What you have to do -> If a line in the listing below contains the word "camera", count it, then please give only the number of such lines.

Materials provided ->
++++++

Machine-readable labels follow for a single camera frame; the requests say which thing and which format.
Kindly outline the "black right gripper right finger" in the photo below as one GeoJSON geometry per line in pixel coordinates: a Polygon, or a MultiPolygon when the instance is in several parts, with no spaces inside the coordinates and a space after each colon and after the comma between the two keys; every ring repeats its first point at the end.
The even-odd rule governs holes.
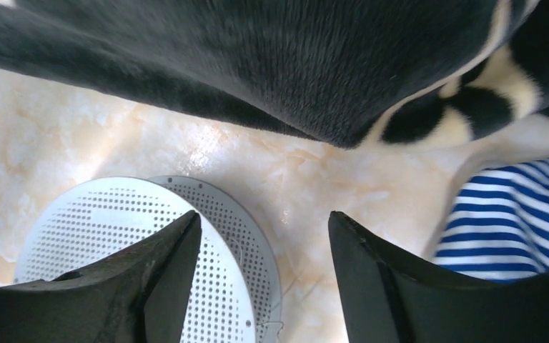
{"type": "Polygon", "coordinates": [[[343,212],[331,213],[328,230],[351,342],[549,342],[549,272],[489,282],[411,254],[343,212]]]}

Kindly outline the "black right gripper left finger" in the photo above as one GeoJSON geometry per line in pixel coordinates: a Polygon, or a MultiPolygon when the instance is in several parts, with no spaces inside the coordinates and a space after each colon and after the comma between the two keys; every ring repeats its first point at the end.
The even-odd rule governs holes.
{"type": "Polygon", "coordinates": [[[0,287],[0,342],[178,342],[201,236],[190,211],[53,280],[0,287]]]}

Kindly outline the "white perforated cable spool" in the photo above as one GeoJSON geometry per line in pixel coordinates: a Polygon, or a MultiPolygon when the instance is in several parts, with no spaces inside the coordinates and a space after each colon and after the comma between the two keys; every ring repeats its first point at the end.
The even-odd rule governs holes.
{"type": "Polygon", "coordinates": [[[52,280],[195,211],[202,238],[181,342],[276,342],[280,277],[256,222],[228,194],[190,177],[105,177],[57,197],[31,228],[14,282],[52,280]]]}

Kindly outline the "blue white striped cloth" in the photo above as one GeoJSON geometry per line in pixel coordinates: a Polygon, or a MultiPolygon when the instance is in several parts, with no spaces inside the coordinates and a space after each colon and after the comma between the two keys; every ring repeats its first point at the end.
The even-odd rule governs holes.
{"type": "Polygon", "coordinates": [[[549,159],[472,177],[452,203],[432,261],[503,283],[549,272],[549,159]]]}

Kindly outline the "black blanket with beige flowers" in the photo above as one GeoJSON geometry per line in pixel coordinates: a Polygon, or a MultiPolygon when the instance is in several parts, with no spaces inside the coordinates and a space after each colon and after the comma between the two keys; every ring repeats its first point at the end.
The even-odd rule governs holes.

++++++

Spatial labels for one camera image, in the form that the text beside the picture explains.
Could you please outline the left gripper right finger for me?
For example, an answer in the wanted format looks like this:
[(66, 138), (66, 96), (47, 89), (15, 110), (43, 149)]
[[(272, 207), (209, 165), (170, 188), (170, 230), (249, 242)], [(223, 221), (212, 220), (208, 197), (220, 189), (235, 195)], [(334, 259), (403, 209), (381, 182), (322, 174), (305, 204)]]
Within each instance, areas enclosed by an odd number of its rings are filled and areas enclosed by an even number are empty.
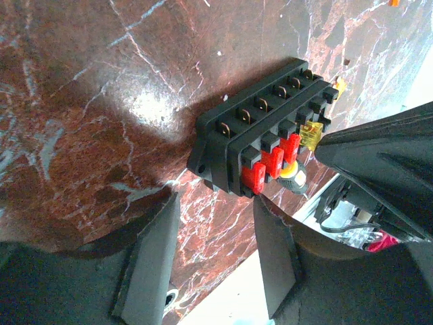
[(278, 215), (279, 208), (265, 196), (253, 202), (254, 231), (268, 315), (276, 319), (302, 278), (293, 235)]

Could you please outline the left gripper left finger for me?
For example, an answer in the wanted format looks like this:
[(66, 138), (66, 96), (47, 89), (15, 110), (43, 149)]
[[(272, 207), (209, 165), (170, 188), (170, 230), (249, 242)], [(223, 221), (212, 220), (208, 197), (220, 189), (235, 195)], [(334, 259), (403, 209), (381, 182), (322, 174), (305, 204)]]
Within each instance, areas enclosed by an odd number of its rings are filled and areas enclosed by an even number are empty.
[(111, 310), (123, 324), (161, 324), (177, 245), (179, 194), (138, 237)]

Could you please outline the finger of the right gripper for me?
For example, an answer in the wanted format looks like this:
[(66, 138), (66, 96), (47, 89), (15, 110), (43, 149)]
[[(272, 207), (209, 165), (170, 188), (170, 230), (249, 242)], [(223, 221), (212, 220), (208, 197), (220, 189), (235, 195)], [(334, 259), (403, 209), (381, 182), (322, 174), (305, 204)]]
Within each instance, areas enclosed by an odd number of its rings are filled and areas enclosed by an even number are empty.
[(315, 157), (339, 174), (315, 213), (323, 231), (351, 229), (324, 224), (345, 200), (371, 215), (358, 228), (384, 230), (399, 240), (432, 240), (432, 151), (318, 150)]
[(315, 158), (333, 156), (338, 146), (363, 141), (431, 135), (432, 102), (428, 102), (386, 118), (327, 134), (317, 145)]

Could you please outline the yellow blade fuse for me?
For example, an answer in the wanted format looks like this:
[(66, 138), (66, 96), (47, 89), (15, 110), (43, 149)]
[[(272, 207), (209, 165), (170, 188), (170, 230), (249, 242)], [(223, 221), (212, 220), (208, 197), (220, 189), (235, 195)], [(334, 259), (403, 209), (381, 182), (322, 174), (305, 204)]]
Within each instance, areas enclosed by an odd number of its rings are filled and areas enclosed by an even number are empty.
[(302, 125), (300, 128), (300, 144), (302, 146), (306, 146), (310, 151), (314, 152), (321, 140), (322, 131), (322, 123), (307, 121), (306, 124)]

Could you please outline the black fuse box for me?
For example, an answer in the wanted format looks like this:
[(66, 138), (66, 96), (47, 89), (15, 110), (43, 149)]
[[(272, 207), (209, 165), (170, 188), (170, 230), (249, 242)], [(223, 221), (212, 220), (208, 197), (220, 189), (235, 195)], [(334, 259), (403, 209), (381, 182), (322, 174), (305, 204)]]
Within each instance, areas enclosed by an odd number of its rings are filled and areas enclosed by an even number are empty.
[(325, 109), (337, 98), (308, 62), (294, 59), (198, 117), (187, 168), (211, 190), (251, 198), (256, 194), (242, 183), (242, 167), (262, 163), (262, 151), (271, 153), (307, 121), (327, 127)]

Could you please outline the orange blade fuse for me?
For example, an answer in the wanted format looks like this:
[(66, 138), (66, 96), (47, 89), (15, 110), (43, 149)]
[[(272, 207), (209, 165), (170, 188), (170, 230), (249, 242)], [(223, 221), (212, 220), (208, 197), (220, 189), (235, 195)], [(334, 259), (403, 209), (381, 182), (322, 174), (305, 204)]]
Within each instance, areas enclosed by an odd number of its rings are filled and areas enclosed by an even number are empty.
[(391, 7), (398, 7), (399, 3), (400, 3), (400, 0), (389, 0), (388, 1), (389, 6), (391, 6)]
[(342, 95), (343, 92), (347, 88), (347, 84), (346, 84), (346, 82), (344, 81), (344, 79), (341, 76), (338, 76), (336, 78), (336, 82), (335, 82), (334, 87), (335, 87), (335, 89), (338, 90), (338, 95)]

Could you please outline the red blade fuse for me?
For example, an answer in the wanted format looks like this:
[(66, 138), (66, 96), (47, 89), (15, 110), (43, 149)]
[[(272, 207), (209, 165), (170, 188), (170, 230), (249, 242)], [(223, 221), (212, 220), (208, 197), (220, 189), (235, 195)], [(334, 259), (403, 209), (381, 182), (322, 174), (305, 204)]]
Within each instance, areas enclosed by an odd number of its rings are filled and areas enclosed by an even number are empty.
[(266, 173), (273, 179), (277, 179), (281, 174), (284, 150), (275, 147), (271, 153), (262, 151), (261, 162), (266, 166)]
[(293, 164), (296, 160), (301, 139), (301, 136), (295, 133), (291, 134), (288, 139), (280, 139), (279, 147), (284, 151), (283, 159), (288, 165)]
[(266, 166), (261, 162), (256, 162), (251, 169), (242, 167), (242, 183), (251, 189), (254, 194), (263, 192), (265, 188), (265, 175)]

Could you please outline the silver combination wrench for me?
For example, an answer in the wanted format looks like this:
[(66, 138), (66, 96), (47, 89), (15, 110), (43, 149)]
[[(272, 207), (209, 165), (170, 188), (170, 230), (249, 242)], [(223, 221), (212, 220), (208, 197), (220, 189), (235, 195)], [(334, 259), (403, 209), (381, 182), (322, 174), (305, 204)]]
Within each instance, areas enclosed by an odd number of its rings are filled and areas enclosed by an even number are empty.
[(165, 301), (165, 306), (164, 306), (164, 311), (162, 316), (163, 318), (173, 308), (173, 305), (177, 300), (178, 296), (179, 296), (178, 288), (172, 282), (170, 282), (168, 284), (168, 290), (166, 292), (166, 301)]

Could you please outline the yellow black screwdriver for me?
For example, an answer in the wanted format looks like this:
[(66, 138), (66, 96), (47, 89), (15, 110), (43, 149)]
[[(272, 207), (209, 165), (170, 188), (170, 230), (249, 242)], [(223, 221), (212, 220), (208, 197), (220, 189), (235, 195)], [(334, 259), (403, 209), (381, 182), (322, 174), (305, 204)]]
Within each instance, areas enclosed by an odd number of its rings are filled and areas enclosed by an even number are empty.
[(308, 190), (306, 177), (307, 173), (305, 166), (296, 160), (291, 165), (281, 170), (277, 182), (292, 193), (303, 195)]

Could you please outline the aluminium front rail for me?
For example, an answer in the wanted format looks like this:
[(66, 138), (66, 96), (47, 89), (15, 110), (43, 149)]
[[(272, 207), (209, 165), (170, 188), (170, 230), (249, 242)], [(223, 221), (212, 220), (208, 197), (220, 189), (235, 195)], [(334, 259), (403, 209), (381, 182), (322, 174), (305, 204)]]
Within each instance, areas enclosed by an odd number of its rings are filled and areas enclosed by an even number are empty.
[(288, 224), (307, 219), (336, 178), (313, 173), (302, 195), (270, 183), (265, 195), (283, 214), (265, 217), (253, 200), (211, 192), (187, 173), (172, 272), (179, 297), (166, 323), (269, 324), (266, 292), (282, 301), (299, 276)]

++++++

Response for this exercise -> 2